Model building and refinement
Models were built and refined into locally sharpened maps generated by DeepEMhancer54. To create initial starting models, complement proteins (C5b, C6, C7, and C8) from MAC (PDB ID: 6H04)16 were augmented or substituted with higher resolution structures for individual domains. Specifically, the TED, MG8, and C345C domains of C5b and C6 CCP domains were derived from the C5b6 crystal structure (PDB ID: 4A5W)14; C7-FIM domains were included from the NMR structure (PDB ID: 2WCY)55. As we observe two conformations of C9 in sMAC, we created two unique starting models (C91 and C92). C91 was derived from its MAC conformation (trimmed to remove unresolved TMH2 residues). C92 was generated by replacing TMH2 residues from the MAC conformation of C9 (PDB ID: 6H03)16 with TMH2 helices from the soluble mouse C9 structure (PDB ID: 6CXO)17. Amino acids from the murine model were subsequently changed to the human sequence in Coot56. All missing amino acids in C9 were manually built in areas where density was present. Flexible regions of TMH1 hairpins were removed to match the density. The terminal C9 EGF domain was also removed from the model as density for this region was not well defined. Where merited by the EM density, missing loops, and individual amino acids were manually built in Coot. Where appropriate, known calcium ions were also added in Coot. All models were refined into the EM densities using ISOLDE57 as a built-in module in ChimeraX58, with secondary structure geometries restraints and ligand position restraints applied. All reasonable disulfides were formed in ISOLDE to stabilize the protein chains during refinements.

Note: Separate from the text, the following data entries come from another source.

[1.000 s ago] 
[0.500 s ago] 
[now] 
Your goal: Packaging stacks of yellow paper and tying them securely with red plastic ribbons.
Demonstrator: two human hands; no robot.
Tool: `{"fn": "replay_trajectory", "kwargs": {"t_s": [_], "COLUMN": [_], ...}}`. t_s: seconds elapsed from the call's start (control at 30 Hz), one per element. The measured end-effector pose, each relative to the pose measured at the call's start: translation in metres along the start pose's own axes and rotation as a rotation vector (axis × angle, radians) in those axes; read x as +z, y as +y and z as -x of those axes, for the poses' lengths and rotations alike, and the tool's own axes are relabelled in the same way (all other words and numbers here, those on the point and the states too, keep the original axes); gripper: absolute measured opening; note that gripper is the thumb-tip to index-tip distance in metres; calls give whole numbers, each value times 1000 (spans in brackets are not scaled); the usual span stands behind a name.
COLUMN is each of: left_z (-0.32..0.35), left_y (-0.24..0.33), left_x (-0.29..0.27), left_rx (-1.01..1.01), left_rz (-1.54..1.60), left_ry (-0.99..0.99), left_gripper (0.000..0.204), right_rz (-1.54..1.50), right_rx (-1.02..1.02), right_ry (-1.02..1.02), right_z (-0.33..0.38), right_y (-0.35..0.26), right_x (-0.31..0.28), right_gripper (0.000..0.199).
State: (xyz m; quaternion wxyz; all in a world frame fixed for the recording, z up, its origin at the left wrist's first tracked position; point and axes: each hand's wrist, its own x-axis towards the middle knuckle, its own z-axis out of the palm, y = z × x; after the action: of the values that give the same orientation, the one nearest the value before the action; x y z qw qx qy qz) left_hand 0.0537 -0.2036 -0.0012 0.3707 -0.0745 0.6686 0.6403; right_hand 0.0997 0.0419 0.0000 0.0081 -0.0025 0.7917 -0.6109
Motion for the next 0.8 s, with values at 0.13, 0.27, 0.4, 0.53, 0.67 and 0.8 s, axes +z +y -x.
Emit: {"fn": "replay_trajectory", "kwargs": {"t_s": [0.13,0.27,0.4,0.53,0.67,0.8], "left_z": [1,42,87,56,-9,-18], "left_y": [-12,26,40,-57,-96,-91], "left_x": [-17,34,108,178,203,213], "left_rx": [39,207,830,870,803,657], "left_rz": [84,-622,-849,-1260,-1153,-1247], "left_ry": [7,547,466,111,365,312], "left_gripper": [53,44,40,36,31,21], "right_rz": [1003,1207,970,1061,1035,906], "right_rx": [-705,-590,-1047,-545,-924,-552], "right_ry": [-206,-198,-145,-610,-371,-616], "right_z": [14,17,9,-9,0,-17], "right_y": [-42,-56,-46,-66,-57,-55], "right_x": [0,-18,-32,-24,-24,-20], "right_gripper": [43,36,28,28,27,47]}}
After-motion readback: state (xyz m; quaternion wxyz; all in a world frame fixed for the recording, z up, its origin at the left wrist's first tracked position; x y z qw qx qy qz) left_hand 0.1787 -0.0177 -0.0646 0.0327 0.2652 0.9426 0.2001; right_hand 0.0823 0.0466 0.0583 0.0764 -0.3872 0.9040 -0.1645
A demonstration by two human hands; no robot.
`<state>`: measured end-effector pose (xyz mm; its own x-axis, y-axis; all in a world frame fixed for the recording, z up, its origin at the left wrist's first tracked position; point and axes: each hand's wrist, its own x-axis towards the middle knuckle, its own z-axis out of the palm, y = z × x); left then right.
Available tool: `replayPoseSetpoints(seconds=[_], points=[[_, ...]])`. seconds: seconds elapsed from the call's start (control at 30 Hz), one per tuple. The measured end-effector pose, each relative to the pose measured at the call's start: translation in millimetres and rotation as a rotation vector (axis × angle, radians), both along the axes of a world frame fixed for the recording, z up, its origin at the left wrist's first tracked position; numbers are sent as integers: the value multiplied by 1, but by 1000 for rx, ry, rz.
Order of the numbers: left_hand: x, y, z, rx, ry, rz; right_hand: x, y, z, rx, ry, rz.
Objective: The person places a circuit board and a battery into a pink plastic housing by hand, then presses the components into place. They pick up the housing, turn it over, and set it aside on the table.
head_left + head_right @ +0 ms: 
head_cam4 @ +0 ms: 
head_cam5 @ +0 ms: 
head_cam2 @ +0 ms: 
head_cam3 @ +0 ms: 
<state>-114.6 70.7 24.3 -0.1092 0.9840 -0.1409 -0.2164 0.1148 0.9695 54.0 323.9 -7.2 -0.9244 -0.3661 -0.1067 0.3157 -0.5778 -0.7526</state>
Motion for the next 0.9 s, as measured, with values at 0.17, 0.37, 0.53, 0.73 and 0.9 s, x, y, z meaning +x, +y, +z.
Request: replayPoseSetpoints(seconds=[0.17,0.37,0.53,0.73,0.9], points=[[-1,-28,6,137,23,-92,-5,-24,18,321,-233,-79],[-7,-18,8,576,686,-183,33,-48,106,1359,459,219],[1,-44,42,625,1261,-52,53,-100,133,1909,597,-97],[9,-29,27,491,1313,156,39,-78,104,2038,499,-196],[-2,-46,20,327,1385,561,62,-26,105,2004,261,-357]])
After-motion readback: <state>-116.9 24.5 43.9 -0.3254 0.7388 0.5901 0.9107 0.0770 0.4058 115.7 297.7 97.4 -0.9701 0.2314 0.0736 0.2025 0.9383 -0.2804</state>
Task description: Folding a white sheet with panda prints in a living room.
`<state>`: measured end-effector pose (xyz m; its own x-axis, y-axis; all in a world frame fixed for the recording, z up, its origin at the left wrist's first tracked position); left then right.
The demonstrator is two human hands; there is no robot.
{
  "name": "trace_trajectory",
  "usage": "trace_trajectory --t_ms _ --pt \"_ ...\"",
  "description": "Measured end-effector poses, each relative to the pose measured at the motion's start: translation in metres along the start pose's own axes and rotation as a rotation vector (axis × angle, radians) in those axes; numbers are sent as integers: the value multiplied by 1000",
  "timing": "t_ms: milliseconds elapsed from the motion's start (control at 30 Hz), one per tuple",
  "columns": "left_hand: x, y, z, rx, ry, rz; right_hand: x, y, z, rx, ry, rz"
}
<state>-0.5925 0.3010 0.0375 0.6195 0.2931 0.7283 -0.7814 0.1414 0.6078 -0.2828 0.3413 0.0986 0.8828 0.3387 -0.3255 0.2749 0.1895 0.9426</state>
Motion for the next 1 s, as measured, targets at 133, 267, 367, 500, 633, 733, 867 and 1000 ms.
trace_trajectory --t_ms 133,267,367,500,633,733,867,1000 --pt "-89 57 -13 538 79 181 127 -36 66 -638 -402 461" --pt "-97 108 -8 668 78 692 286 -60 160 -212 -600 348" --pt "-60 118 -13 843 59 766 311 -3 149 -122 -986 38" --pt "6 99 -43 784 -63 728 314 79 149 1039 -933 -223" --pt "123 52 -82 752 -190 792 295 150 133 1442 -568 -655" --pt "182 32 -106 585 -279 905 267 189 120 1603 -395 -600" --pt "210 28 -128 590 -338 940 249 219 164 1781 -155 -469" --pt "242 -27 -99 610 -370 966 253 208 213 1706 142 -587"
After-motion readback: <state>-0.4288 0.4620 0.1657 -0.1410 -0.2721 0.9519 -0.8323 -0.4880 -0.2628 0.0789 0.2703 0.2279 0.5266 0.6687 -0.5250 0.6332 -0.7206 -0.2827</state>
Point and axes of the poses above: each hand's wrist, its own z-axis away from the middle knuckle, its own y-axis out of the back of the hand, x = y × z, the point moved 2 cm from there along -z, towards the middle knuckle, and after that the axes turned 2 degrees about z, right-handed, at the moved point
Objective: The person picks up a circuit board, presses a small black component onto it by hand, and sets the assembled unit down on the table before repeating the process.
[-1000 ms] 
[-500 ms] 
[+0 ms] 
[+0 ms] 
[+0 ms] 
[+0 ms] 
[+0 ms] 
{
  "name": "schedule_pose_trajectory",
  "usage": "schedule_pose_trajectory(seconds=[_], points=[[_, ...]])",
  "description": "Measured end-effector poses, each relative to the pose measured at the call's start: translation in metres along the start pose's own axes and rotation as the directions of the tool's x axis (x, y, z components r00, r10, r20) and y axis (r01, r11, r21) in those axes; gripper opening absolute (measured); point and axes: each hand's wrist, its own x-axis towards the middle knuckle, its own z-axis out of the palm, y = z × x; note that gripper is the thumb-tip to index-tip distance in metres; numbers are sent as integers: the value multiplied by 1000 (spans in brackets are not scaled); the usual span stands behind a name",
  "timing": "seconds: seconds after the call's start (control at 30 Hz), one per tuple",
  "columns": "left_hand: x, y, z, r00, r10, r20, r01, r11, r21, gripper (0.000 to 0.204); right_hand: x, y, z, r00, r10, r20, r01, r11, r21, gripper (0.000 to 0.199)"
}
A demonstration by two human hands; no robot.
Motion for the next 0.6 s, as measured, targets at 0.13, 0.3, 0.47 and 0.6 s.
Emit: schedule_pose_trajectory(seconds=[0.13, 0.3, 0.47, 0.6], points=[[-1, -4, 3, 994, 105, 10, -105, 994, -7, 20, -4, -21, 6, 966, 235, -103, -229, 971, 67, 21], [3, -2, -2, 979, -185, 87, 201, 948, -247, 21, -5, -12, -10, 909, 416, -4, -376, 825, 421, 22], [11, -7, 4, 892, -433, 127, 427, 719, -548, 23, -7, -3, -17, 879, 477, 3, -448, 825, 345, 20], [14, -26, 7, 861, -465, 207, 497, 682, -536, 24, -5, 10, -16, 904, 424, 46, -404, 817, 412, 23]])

We used density subtracted focus-refined maps to generate more accurate models for individual subregions. To generate the model for the interaction interface between C5b and C7, individual domains derived from higher resolution structures (C5b:C345C, C5b:MG8, C6:CCPs, and C7:FIMs) were rigid body fitted into the density subtracted C5b-focus refined 2C9-sMAC (EMD-12648) using ChimeraX. Models were merged with the rest of C5b, C6, and C7 in Coot and further refined in ISOLDE where adaptive distance restraints were kept active for C5b:C345C and two C7:FIM domains. The density subtracted C9-focus refined 2C9-sMAC (EMD-12647) was used to refine atomic models for the two C9 conformations using ISOLDE.
Following building and refinement in the density subtracted maps, final composite models were created for both 2C9-sMAC (PDB ID: 7NYD) and 3C9-sMAC (PDB ID: 7NYC). To generate the composite 2C9-sMAC model we merged models derived from the C5b-focus refined map and those derived from the C9-focus refined map with remaining domains of complement proteins. The composite model was then refined into the full 2C9-sMAC map (EMD-12651), focusing on interaction interfaces between protein chains. Here the whole of the terminal C9 (C92) was stabilized with adaptive distance restraints and not refined as the density for this chain was of poorer quality in the full 2C9-sMAC map. To build the 3C9-sMAC model, C91 from 2C9-sMAC was duplicated and fitted in the C91 and C92 positions of 3C9-sMAC, while the terminal C9 from 2C9-sMAC was placed in the last position of the 3C9-sMAC arc (C93) in ChimeraX. All other sMAC components were then added and the composite model was refined in the 3C9-sMAC map (EMD-12560) using ISOLDE, with secondary structure geometries restraints and ligand position restraints applied. Again, adaptive distance restraints were imposed for the C5b:C345C domain. In both 2C9- and 3C9-sMAC models, side chains of the C345C domain were removed as the resolution did not permit confident refinement of their positions. In addition, side chains from other places across the model were punctually removed after refinement where density was lacking. N-linked glycans were built using the Carbohydrate tool in Coot. For C-linked and O-linked glycans, the sugars were fitted in the density from the Coot monomer library and linked to the protein chain using the Acedrg tool59. Glycans and linked side chains were then real-space refined in Coot. Finally, local B-factors of the composite models were refined in REFMAC560 using the local resolution filtered map from Relion. Map-Model FSC and the overall quality of the models were assessed in the full 2C9- and 3C9-sMAC maps using the cryoEM validation tools in Phenix61 and MolProbity62.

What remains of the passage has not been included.